II. – En conséquence, au même alinéa 3, après le mot :
« notification, »,
insérer les mots :
« selon les dispositions de droit commun, y compris par la voie d’un référé-liberté devant la juridiction compétente ».
Exposé sommaire
Le présent amendement vise à aligner le délai de recours ouvert à la personne chargée d'une mesure de protection juridique sur les dispositions de droit commun du contentieux, par cohérence avec le premier alinéa de l'article L. 1111-12-10, qui prévoit déjà ce renvoi pour le recours formé par la personne demanderesse elle-même.
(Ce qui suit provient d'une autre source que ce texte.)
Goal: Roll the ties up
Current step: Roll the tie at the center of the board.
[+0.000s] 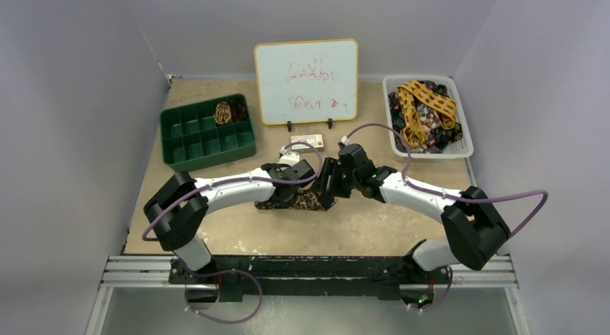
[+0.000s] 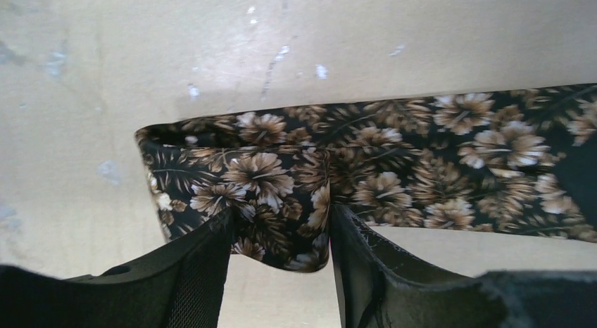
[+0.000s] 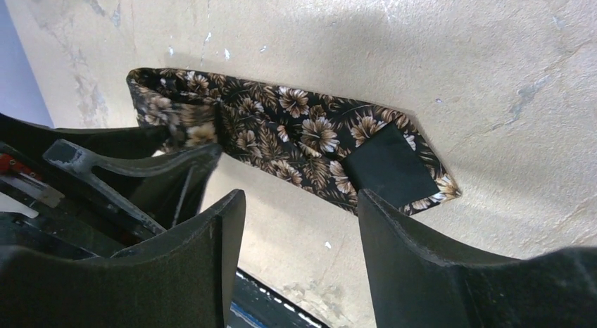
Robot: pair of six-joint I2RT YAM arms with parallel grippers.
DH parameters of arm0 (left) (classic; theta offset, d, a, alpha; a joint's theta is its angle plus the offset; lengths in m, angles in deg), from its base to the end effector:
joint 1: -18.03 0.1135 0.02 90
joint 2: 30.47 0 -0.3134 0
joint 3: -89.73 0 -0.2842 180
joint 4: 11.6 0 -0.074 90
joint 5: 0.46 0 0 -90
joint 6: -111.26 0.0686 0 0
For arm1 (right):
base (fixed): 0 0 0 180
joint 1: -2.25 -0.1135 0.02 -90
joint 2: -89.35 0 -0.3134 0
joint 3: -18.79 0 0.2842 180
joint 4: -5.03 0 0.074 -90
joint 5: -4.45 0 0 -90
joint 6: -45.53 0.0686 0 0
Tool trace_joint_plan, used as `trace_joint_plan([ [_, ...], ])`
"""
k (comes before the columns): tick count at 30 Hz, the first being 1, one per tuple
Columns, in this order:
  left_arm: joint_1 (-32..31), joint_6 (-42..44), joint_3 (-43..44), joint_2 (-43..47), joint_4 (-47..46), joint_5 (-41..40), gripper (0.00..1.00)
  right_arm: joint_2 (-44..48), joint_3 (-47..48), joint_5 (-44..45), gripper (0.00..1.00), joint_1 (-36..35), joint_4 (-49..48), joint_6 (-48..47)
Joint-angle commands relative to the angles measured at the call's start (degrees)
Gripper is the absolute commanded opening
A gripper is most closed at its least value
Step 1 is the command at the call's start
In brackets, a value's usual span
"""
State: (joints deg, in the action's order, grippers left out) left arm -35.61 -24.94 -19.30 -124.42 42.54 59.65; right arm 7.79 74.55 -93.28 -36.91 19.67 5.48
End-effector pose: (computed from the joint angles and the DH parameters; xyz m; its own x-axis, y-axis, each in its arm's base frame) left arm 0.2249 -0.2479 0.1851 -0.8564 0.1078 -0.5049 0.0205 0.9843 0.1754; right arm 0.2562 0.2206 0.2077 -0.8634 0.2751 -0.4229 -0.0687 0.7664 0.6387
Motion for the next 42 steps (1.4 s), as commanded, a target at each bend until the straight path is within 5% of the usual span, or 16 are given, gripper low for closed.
trace_joint_plan([
  [1, 0.4, 1.96, 1.75, 0.2, -7.53, 7.2, 0.52, 0.44, -0.37, -1.51, 0.63, 0.4, -1.14, 0.15],
  [13, 8.22, 2.39, -3.76, 23.24, -10.1, 13.29, 0.66, -1.17, -0.3, -11.87, 0.87, 0.55, -12.64, -5.15],
  [18, 18.32, 0.85, -10.39, 32.92, -5.09, 16.86, 0.69, -4.11, 4.29, -16.17, 0.96, -0.95, -18.89, -24.17],
  [23, 31.96, 0.6, -18.17, 37.75, -6.2, 28.63, 0.7, -9.49, 8.55, -14.63, 0.99, -6.95, -23.44, -46.99],
  [29, 44.48, 0.53, -24.56, 41.21, -10.23, 40.55, 0.7, -15.38, 10.7, -18.93, 0.99, -11.79, -30.78, -63.18],
  [42, 47.14, 3.35, -23.83, 43.51, -6.89, 39.01, 0.69, -27.7, 19.59, -23.23, 0.99, -13.13, -21.33, -69.89],
])
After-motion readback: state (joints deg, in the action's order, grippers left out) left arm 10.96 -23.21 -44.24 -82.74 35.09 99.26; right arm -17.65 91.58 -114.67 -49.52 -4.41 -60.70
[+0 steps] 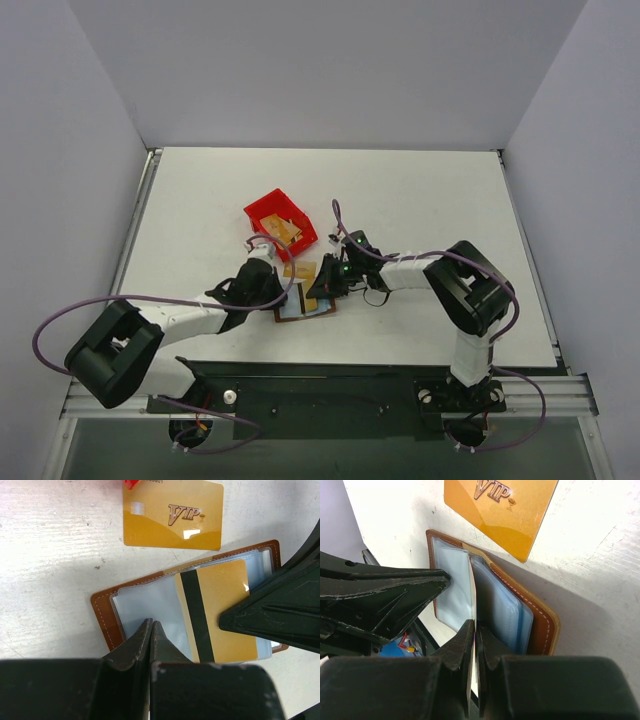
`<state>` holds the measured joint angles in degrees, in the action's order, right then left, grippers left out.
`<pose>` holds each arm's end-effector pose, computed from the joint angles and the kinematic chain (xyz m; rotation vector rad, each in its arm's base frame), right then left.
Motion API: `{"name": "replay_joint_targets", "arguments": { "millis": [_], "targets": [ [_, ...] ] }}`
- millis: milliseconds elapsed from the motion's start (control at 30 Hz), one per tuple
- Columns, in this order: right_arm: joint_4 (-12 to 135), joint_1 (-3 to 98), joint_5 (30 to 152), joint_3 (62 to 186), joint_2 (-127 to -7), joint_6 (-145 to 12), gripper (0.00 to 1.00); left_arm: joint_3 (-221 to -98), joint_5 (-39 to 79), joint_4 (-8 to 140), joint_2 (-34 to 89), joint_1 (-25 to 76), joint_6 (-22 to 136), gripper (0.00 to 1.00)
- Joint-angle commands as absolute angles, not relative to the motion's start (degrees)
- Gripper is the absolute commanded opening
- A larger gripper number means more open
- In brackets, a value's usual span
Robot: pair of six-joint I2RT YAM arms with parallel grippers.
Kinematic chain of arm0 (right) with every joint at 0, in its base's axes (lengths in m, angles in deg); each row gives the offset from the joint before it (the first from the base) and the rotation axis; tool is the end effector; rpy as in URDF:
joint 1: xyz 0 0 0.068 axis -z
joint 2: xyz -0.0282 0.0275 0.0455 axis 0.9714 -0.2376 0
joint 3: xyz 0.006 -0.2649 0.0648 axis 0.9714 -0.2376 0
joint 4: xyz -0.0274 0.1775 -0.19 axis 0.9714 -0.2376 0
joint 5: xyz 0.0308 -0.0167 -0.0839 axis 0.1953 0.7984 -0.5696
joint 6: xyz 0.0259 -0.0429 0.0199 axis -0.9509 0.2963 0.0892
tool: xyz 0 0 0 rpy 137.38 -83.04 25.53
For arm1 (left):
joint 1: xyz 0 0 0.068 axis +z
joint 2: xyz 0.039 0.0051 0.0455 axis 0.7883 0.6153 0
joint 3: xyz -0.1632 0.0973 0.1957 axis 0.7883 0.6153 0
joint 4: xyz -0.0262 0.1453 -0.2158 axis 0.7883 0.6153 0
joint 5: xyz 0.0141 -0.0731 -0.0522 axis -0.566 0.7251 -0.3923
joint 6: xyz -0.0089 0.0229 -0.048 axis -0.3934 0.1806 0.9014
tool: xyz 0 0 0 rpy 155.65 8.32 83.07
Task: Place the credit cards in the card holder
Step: Insert the credit card into the card holder.
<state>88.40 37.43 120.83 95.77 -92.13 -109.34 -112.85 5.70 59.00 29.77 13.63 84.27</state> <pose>0.2655 0.2412 0.1324 -0.2160 2.4455 1.5000 0.1920 -0.1476 0.1412 -0.0611 2.3808 -0.5548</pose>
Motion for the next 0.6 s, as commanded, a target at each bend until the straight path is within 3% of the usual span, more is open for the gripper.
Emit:
{"name": "replay_joint_targets", "arguments": {
  "millis": [0, 567],
  "targets": [
    [89.78, 36.88, 120.51, 94.91, -94.06, -109.86, 0.0, -111.55, 5.24, 64.81, 27.74, 14.05, 84.57, 0.0],
    [90.22, 37.06, 119.72, 93.76, -94.59, -110.03, 0.0, -107.94, 4.8, 66.39, 23.34, 13.97, 85.98, 0.0]
  ]
}}
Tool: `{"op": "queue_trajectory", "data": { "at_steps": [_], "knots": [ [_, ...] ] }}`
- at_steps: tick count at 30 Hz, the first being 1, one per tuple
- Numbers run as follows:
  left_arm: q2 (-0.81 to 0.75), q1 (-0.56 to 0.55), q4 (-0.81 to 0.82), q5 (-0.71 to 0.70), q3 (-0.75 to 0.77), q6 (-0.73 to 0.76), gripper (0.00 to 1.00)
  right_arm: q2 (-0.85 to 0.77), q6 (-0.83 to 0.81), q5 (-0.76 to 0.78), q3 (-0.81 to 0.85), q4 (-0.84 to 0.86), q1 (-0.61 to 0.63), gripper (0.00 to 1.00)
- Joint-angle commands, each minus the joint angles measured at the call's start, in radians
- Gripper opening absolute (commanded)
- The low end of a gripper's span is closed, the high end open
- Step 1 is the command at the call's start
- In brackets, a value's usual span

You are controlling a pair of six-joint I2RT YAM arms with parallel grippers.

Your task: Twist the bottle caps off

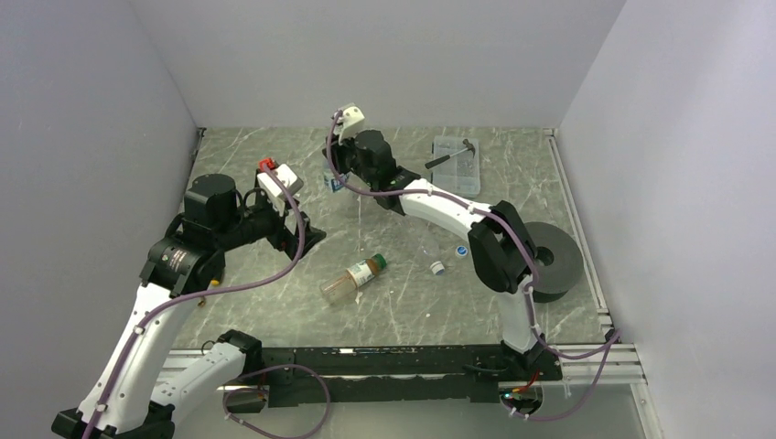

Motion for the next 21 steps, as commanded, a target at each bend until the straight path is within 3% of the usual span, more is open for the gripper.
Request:
{"op": "queue_trajectory", "data": {
  "at_steps": [1,15,21],
  "knots": [
    [-0.006,-0.002,0.006,0.055,0.027,0.024,0.99,0.022,-0.016,0.032,0.066,0.151,0.008,0.00],
    [-0.009,-0.002,-0.005,0.053,0.054,0.021,0.99,0.184,-0.139,0.131,0.091,0.278,0.066,0.00],
    [-0.005,-0.002,-0.003,0.058,0.064,0.007,0.99,0.192,-0.120,0.156,0.060,0.297,0.066,0.00]
  ]
}}
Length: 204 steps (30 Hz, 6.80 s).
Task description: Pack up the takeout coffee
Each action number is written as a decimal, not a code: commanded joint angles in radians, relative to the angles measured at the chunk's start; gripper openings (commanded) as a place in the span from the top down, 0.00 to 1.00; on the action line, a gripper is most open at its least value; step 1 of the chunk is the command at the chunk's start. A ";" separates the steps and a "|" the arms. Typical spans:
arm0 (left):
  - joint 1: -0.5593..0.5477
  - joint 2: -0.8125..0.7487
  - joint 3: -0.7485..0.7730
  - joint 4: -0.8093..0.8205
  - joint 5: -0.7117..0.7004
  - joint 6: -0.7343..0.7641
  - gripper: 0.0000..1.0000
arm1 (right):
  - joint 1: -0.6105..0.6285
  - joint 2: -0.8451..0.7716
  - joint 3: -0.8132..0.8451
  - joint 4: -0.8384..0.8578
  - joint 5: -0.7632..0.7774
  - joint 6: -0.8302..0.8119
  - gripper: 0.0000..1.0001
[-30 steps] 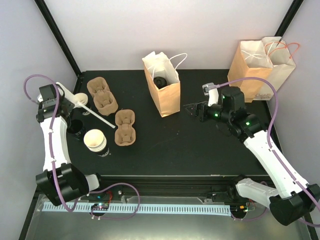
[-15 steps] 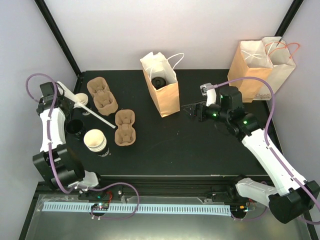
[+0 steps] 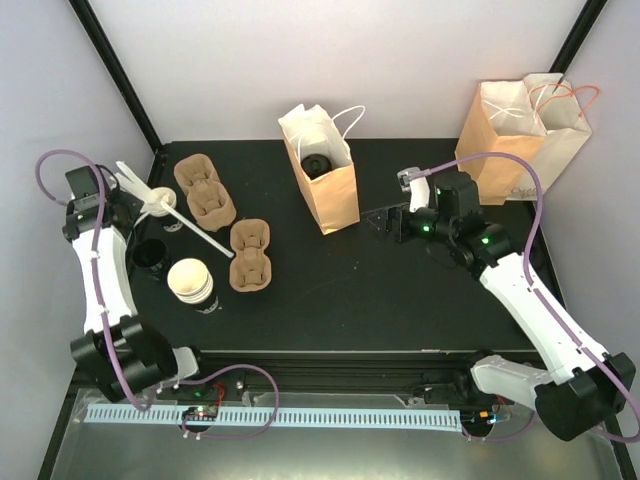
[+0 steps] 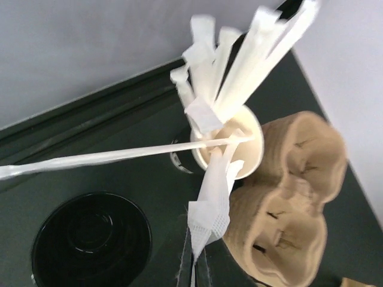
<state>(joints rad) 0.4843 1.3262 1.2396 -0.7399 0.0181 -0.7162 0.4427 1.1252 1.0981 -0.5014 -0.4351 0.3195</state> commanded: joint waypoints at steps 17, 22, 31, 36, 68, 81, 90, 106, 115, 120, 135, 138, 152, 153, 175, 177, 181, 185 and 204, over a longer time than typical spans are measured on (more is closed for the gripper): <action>0.004 -0.362 0.140 0.093 0.273 0.083 0.98 | 0.004 0.035 0.046 -0.046 0.028 0.005 0.10; -0.044 -0.392 -0.015 0.556 0.707 -0.138 0.98 | 0.004 0.023 0.047 -0.069 0.055 0.011 0.11; -0.400 -0.308 -0.028 0.832 0.726 -0.183 0.98 | 0.004 -0.090 0.001 -0.049 0.129 0.058 0.11; -0.476 -0.288 -0.045 0.825 0.622 -0.137 0.98 | 0.004 -0.102 0.006 -0.074 0.134 0.060 0.11; -0.611 0.049 0.278 0.181 0.611 0.237 0.77 | 0.004 -0.119 0.019 -0.128 0.146 0.062 0.10; -0.650 0.078 0.293 0.193 0.574 0.258 0.54 | 0.004 -0.117 0.007 -0.132 0.129 0.051 0.10; -0.723 0.064 0.189 -0.072 0.273 0.581 0.37 | 0.003 -0.104 -0.007 -0.129 0.114 0.040 0.10; -0.852 0.215 0.094 -0.152 -0.051 1.489 0.30 | 0.004 -0.100 0.037 -0.181 0.097 0.007 0.10; -0.744 0.364 0.095 -0.078 -0.068 1.632 0.38 | 0.003 -0.096 0.061 -0.218 0.076 -0.001 0.10; -0.740 0.434 0.080 -0.026 -0.110 1.649 0.44 | 0.004 -0.090 0.071 -0.222 0.070 0.001 0.10; -0.722 0.476 0.095 -0.009 -0.122 1.672 0.84 | 0.004 -0.091 0.088 -0.236 0.070 0.004 0.10; -0.722 0.477 0.091 -0.004 -0.134 1.675 0.84 | 0.004 -0.093 0.095 -0.243 0.070 0.000 0.10; -0.729 0.247 0.061 -0.111 -0.319 1.479 0.97 | 0.004 -0.102 0.106 -0.253 0.082 -0.002 0.10; -0.724 0.211 0.054 -0.121 -0.352 1.441 0.95 | 0.004 -0.100 0.107 -0.253 0.083 -0.003 0.10; -0.698 -0.351 -0.133 0.444 0.318 0.849 0.98 | 0.003 -0.094 0.095 -0.229 0.070 0.019 0.10; -0.700 -0.358 -0.201 0.680 0.451 0.712 0.98 | 0.004 -0.087 0.098 -0.225 0.064 0.024 0.10; -0.745 -0.269 -0.253 1.059 0.524 0.475 0.98 | 0.004 -0.082 0.100 -0.223 0.050 0.033 0.10; -0.810 -0.105 -0.196 1.235 0.491 0.458 0.99 | 0.004 -0.103 0.090 -0.224 0.057 0.039 0.10; -0.888 0.322 -0.088 1.550 0.425 0.622 0.95 | 0.004 -0.122 0.092 -0.235 0.072 0.035 0.09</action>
<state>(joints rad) -0.3946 1.6150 1.0969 0.7235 0.4465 -0.1593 0.4427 1.0065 1.1828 -0.7418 -0.3683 0.3553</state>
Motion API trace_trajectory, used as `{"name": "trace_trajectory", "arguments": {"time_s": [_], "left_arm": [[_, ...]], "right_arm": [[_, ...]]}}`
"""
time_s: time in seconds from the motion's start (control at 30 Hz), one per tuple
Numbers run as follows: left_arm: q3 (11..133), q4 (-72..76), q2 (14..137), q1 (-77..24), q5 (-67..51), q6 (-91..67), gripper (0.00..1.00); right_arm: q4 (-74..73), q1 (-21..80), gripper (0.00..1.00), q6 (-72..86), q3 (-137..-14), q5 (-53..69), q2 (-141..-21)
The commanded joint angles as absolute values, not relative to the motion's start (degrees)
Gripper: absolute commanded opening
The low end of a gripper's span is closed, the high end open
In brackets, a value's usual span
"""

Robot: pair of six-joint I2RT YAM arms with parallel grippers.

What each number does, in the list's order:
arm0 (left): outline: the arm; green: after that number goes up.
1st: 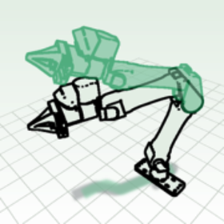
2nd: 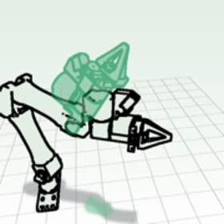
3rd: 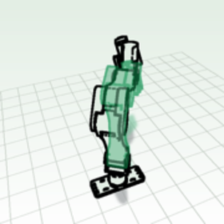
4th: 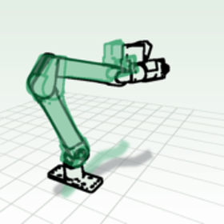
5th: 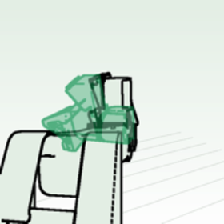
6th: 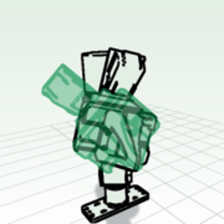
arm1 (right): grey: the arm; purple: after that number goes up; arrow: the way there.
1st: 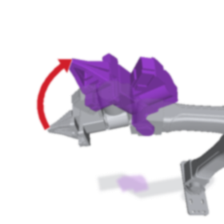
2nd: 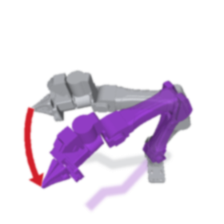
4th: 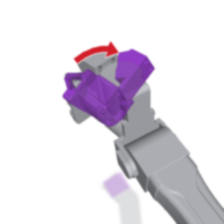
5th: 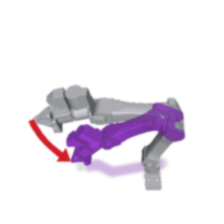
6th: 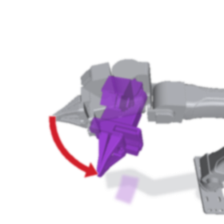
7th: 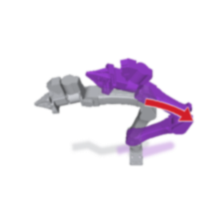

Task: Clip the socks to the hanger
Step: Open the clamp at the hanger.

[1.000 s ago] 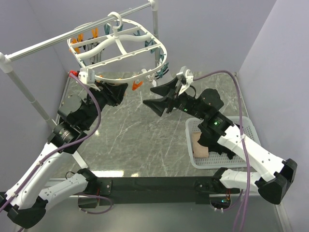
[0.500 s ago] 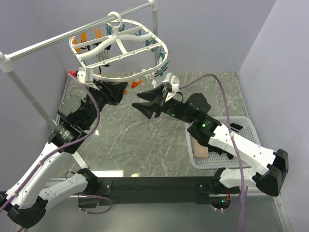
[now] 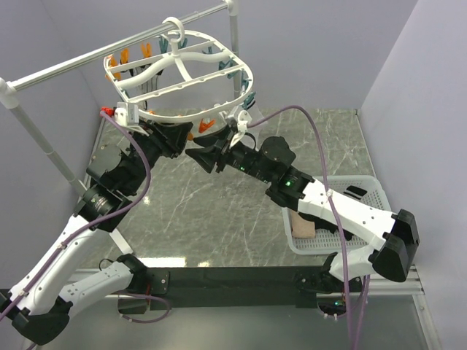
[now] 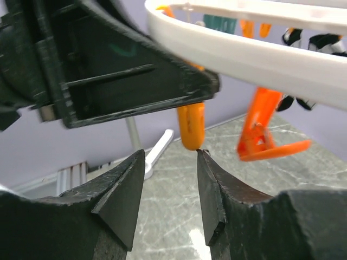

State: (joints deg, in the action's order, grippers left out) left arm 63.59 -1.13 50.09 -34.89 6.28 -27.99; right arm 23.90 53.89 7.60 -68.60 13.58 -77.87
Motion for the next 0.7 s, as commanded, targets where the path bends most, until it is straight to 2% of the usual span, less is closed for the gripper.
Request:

Le délai de deux jours actuellement prévu apparaît particulièrement court pour permettre à la personne chargée de la mesure de protection d'apprécier la situation, de recueillir les éléments nécessaires et, le cas échéant, de former un recours utile. Ce délai restreint risque de vider de sa substance la garantie procédurale ainsi accordée au représentant légal, dont le rôle est précisément de veiller à ce que la personne protégée exprime une volonté libre et éclairée.
Le renvoi aux dispositions de droit commun, incluant la voie du référé-liberté, permet de préserver l'ensemble des voies de recours adaptées à l'urgence de la situation, sans contraindre l'exercice de ce recours à un délai incompatible avec une appréciation sérieuse de la situation de la personne protégée.
Enfin, cet alignement sur le droit commun garantit une égalité de traitement entre les personnes sous mesure de protection juridique et les autres demandeurs : toutes bénéficient ainsi des mêmes voies et délais de recours devant le juge, sans que la vulnérabilité de la personne protégée ne se traduise paradoxalement par une réduction des garanties procédurales qui lui sont accordées.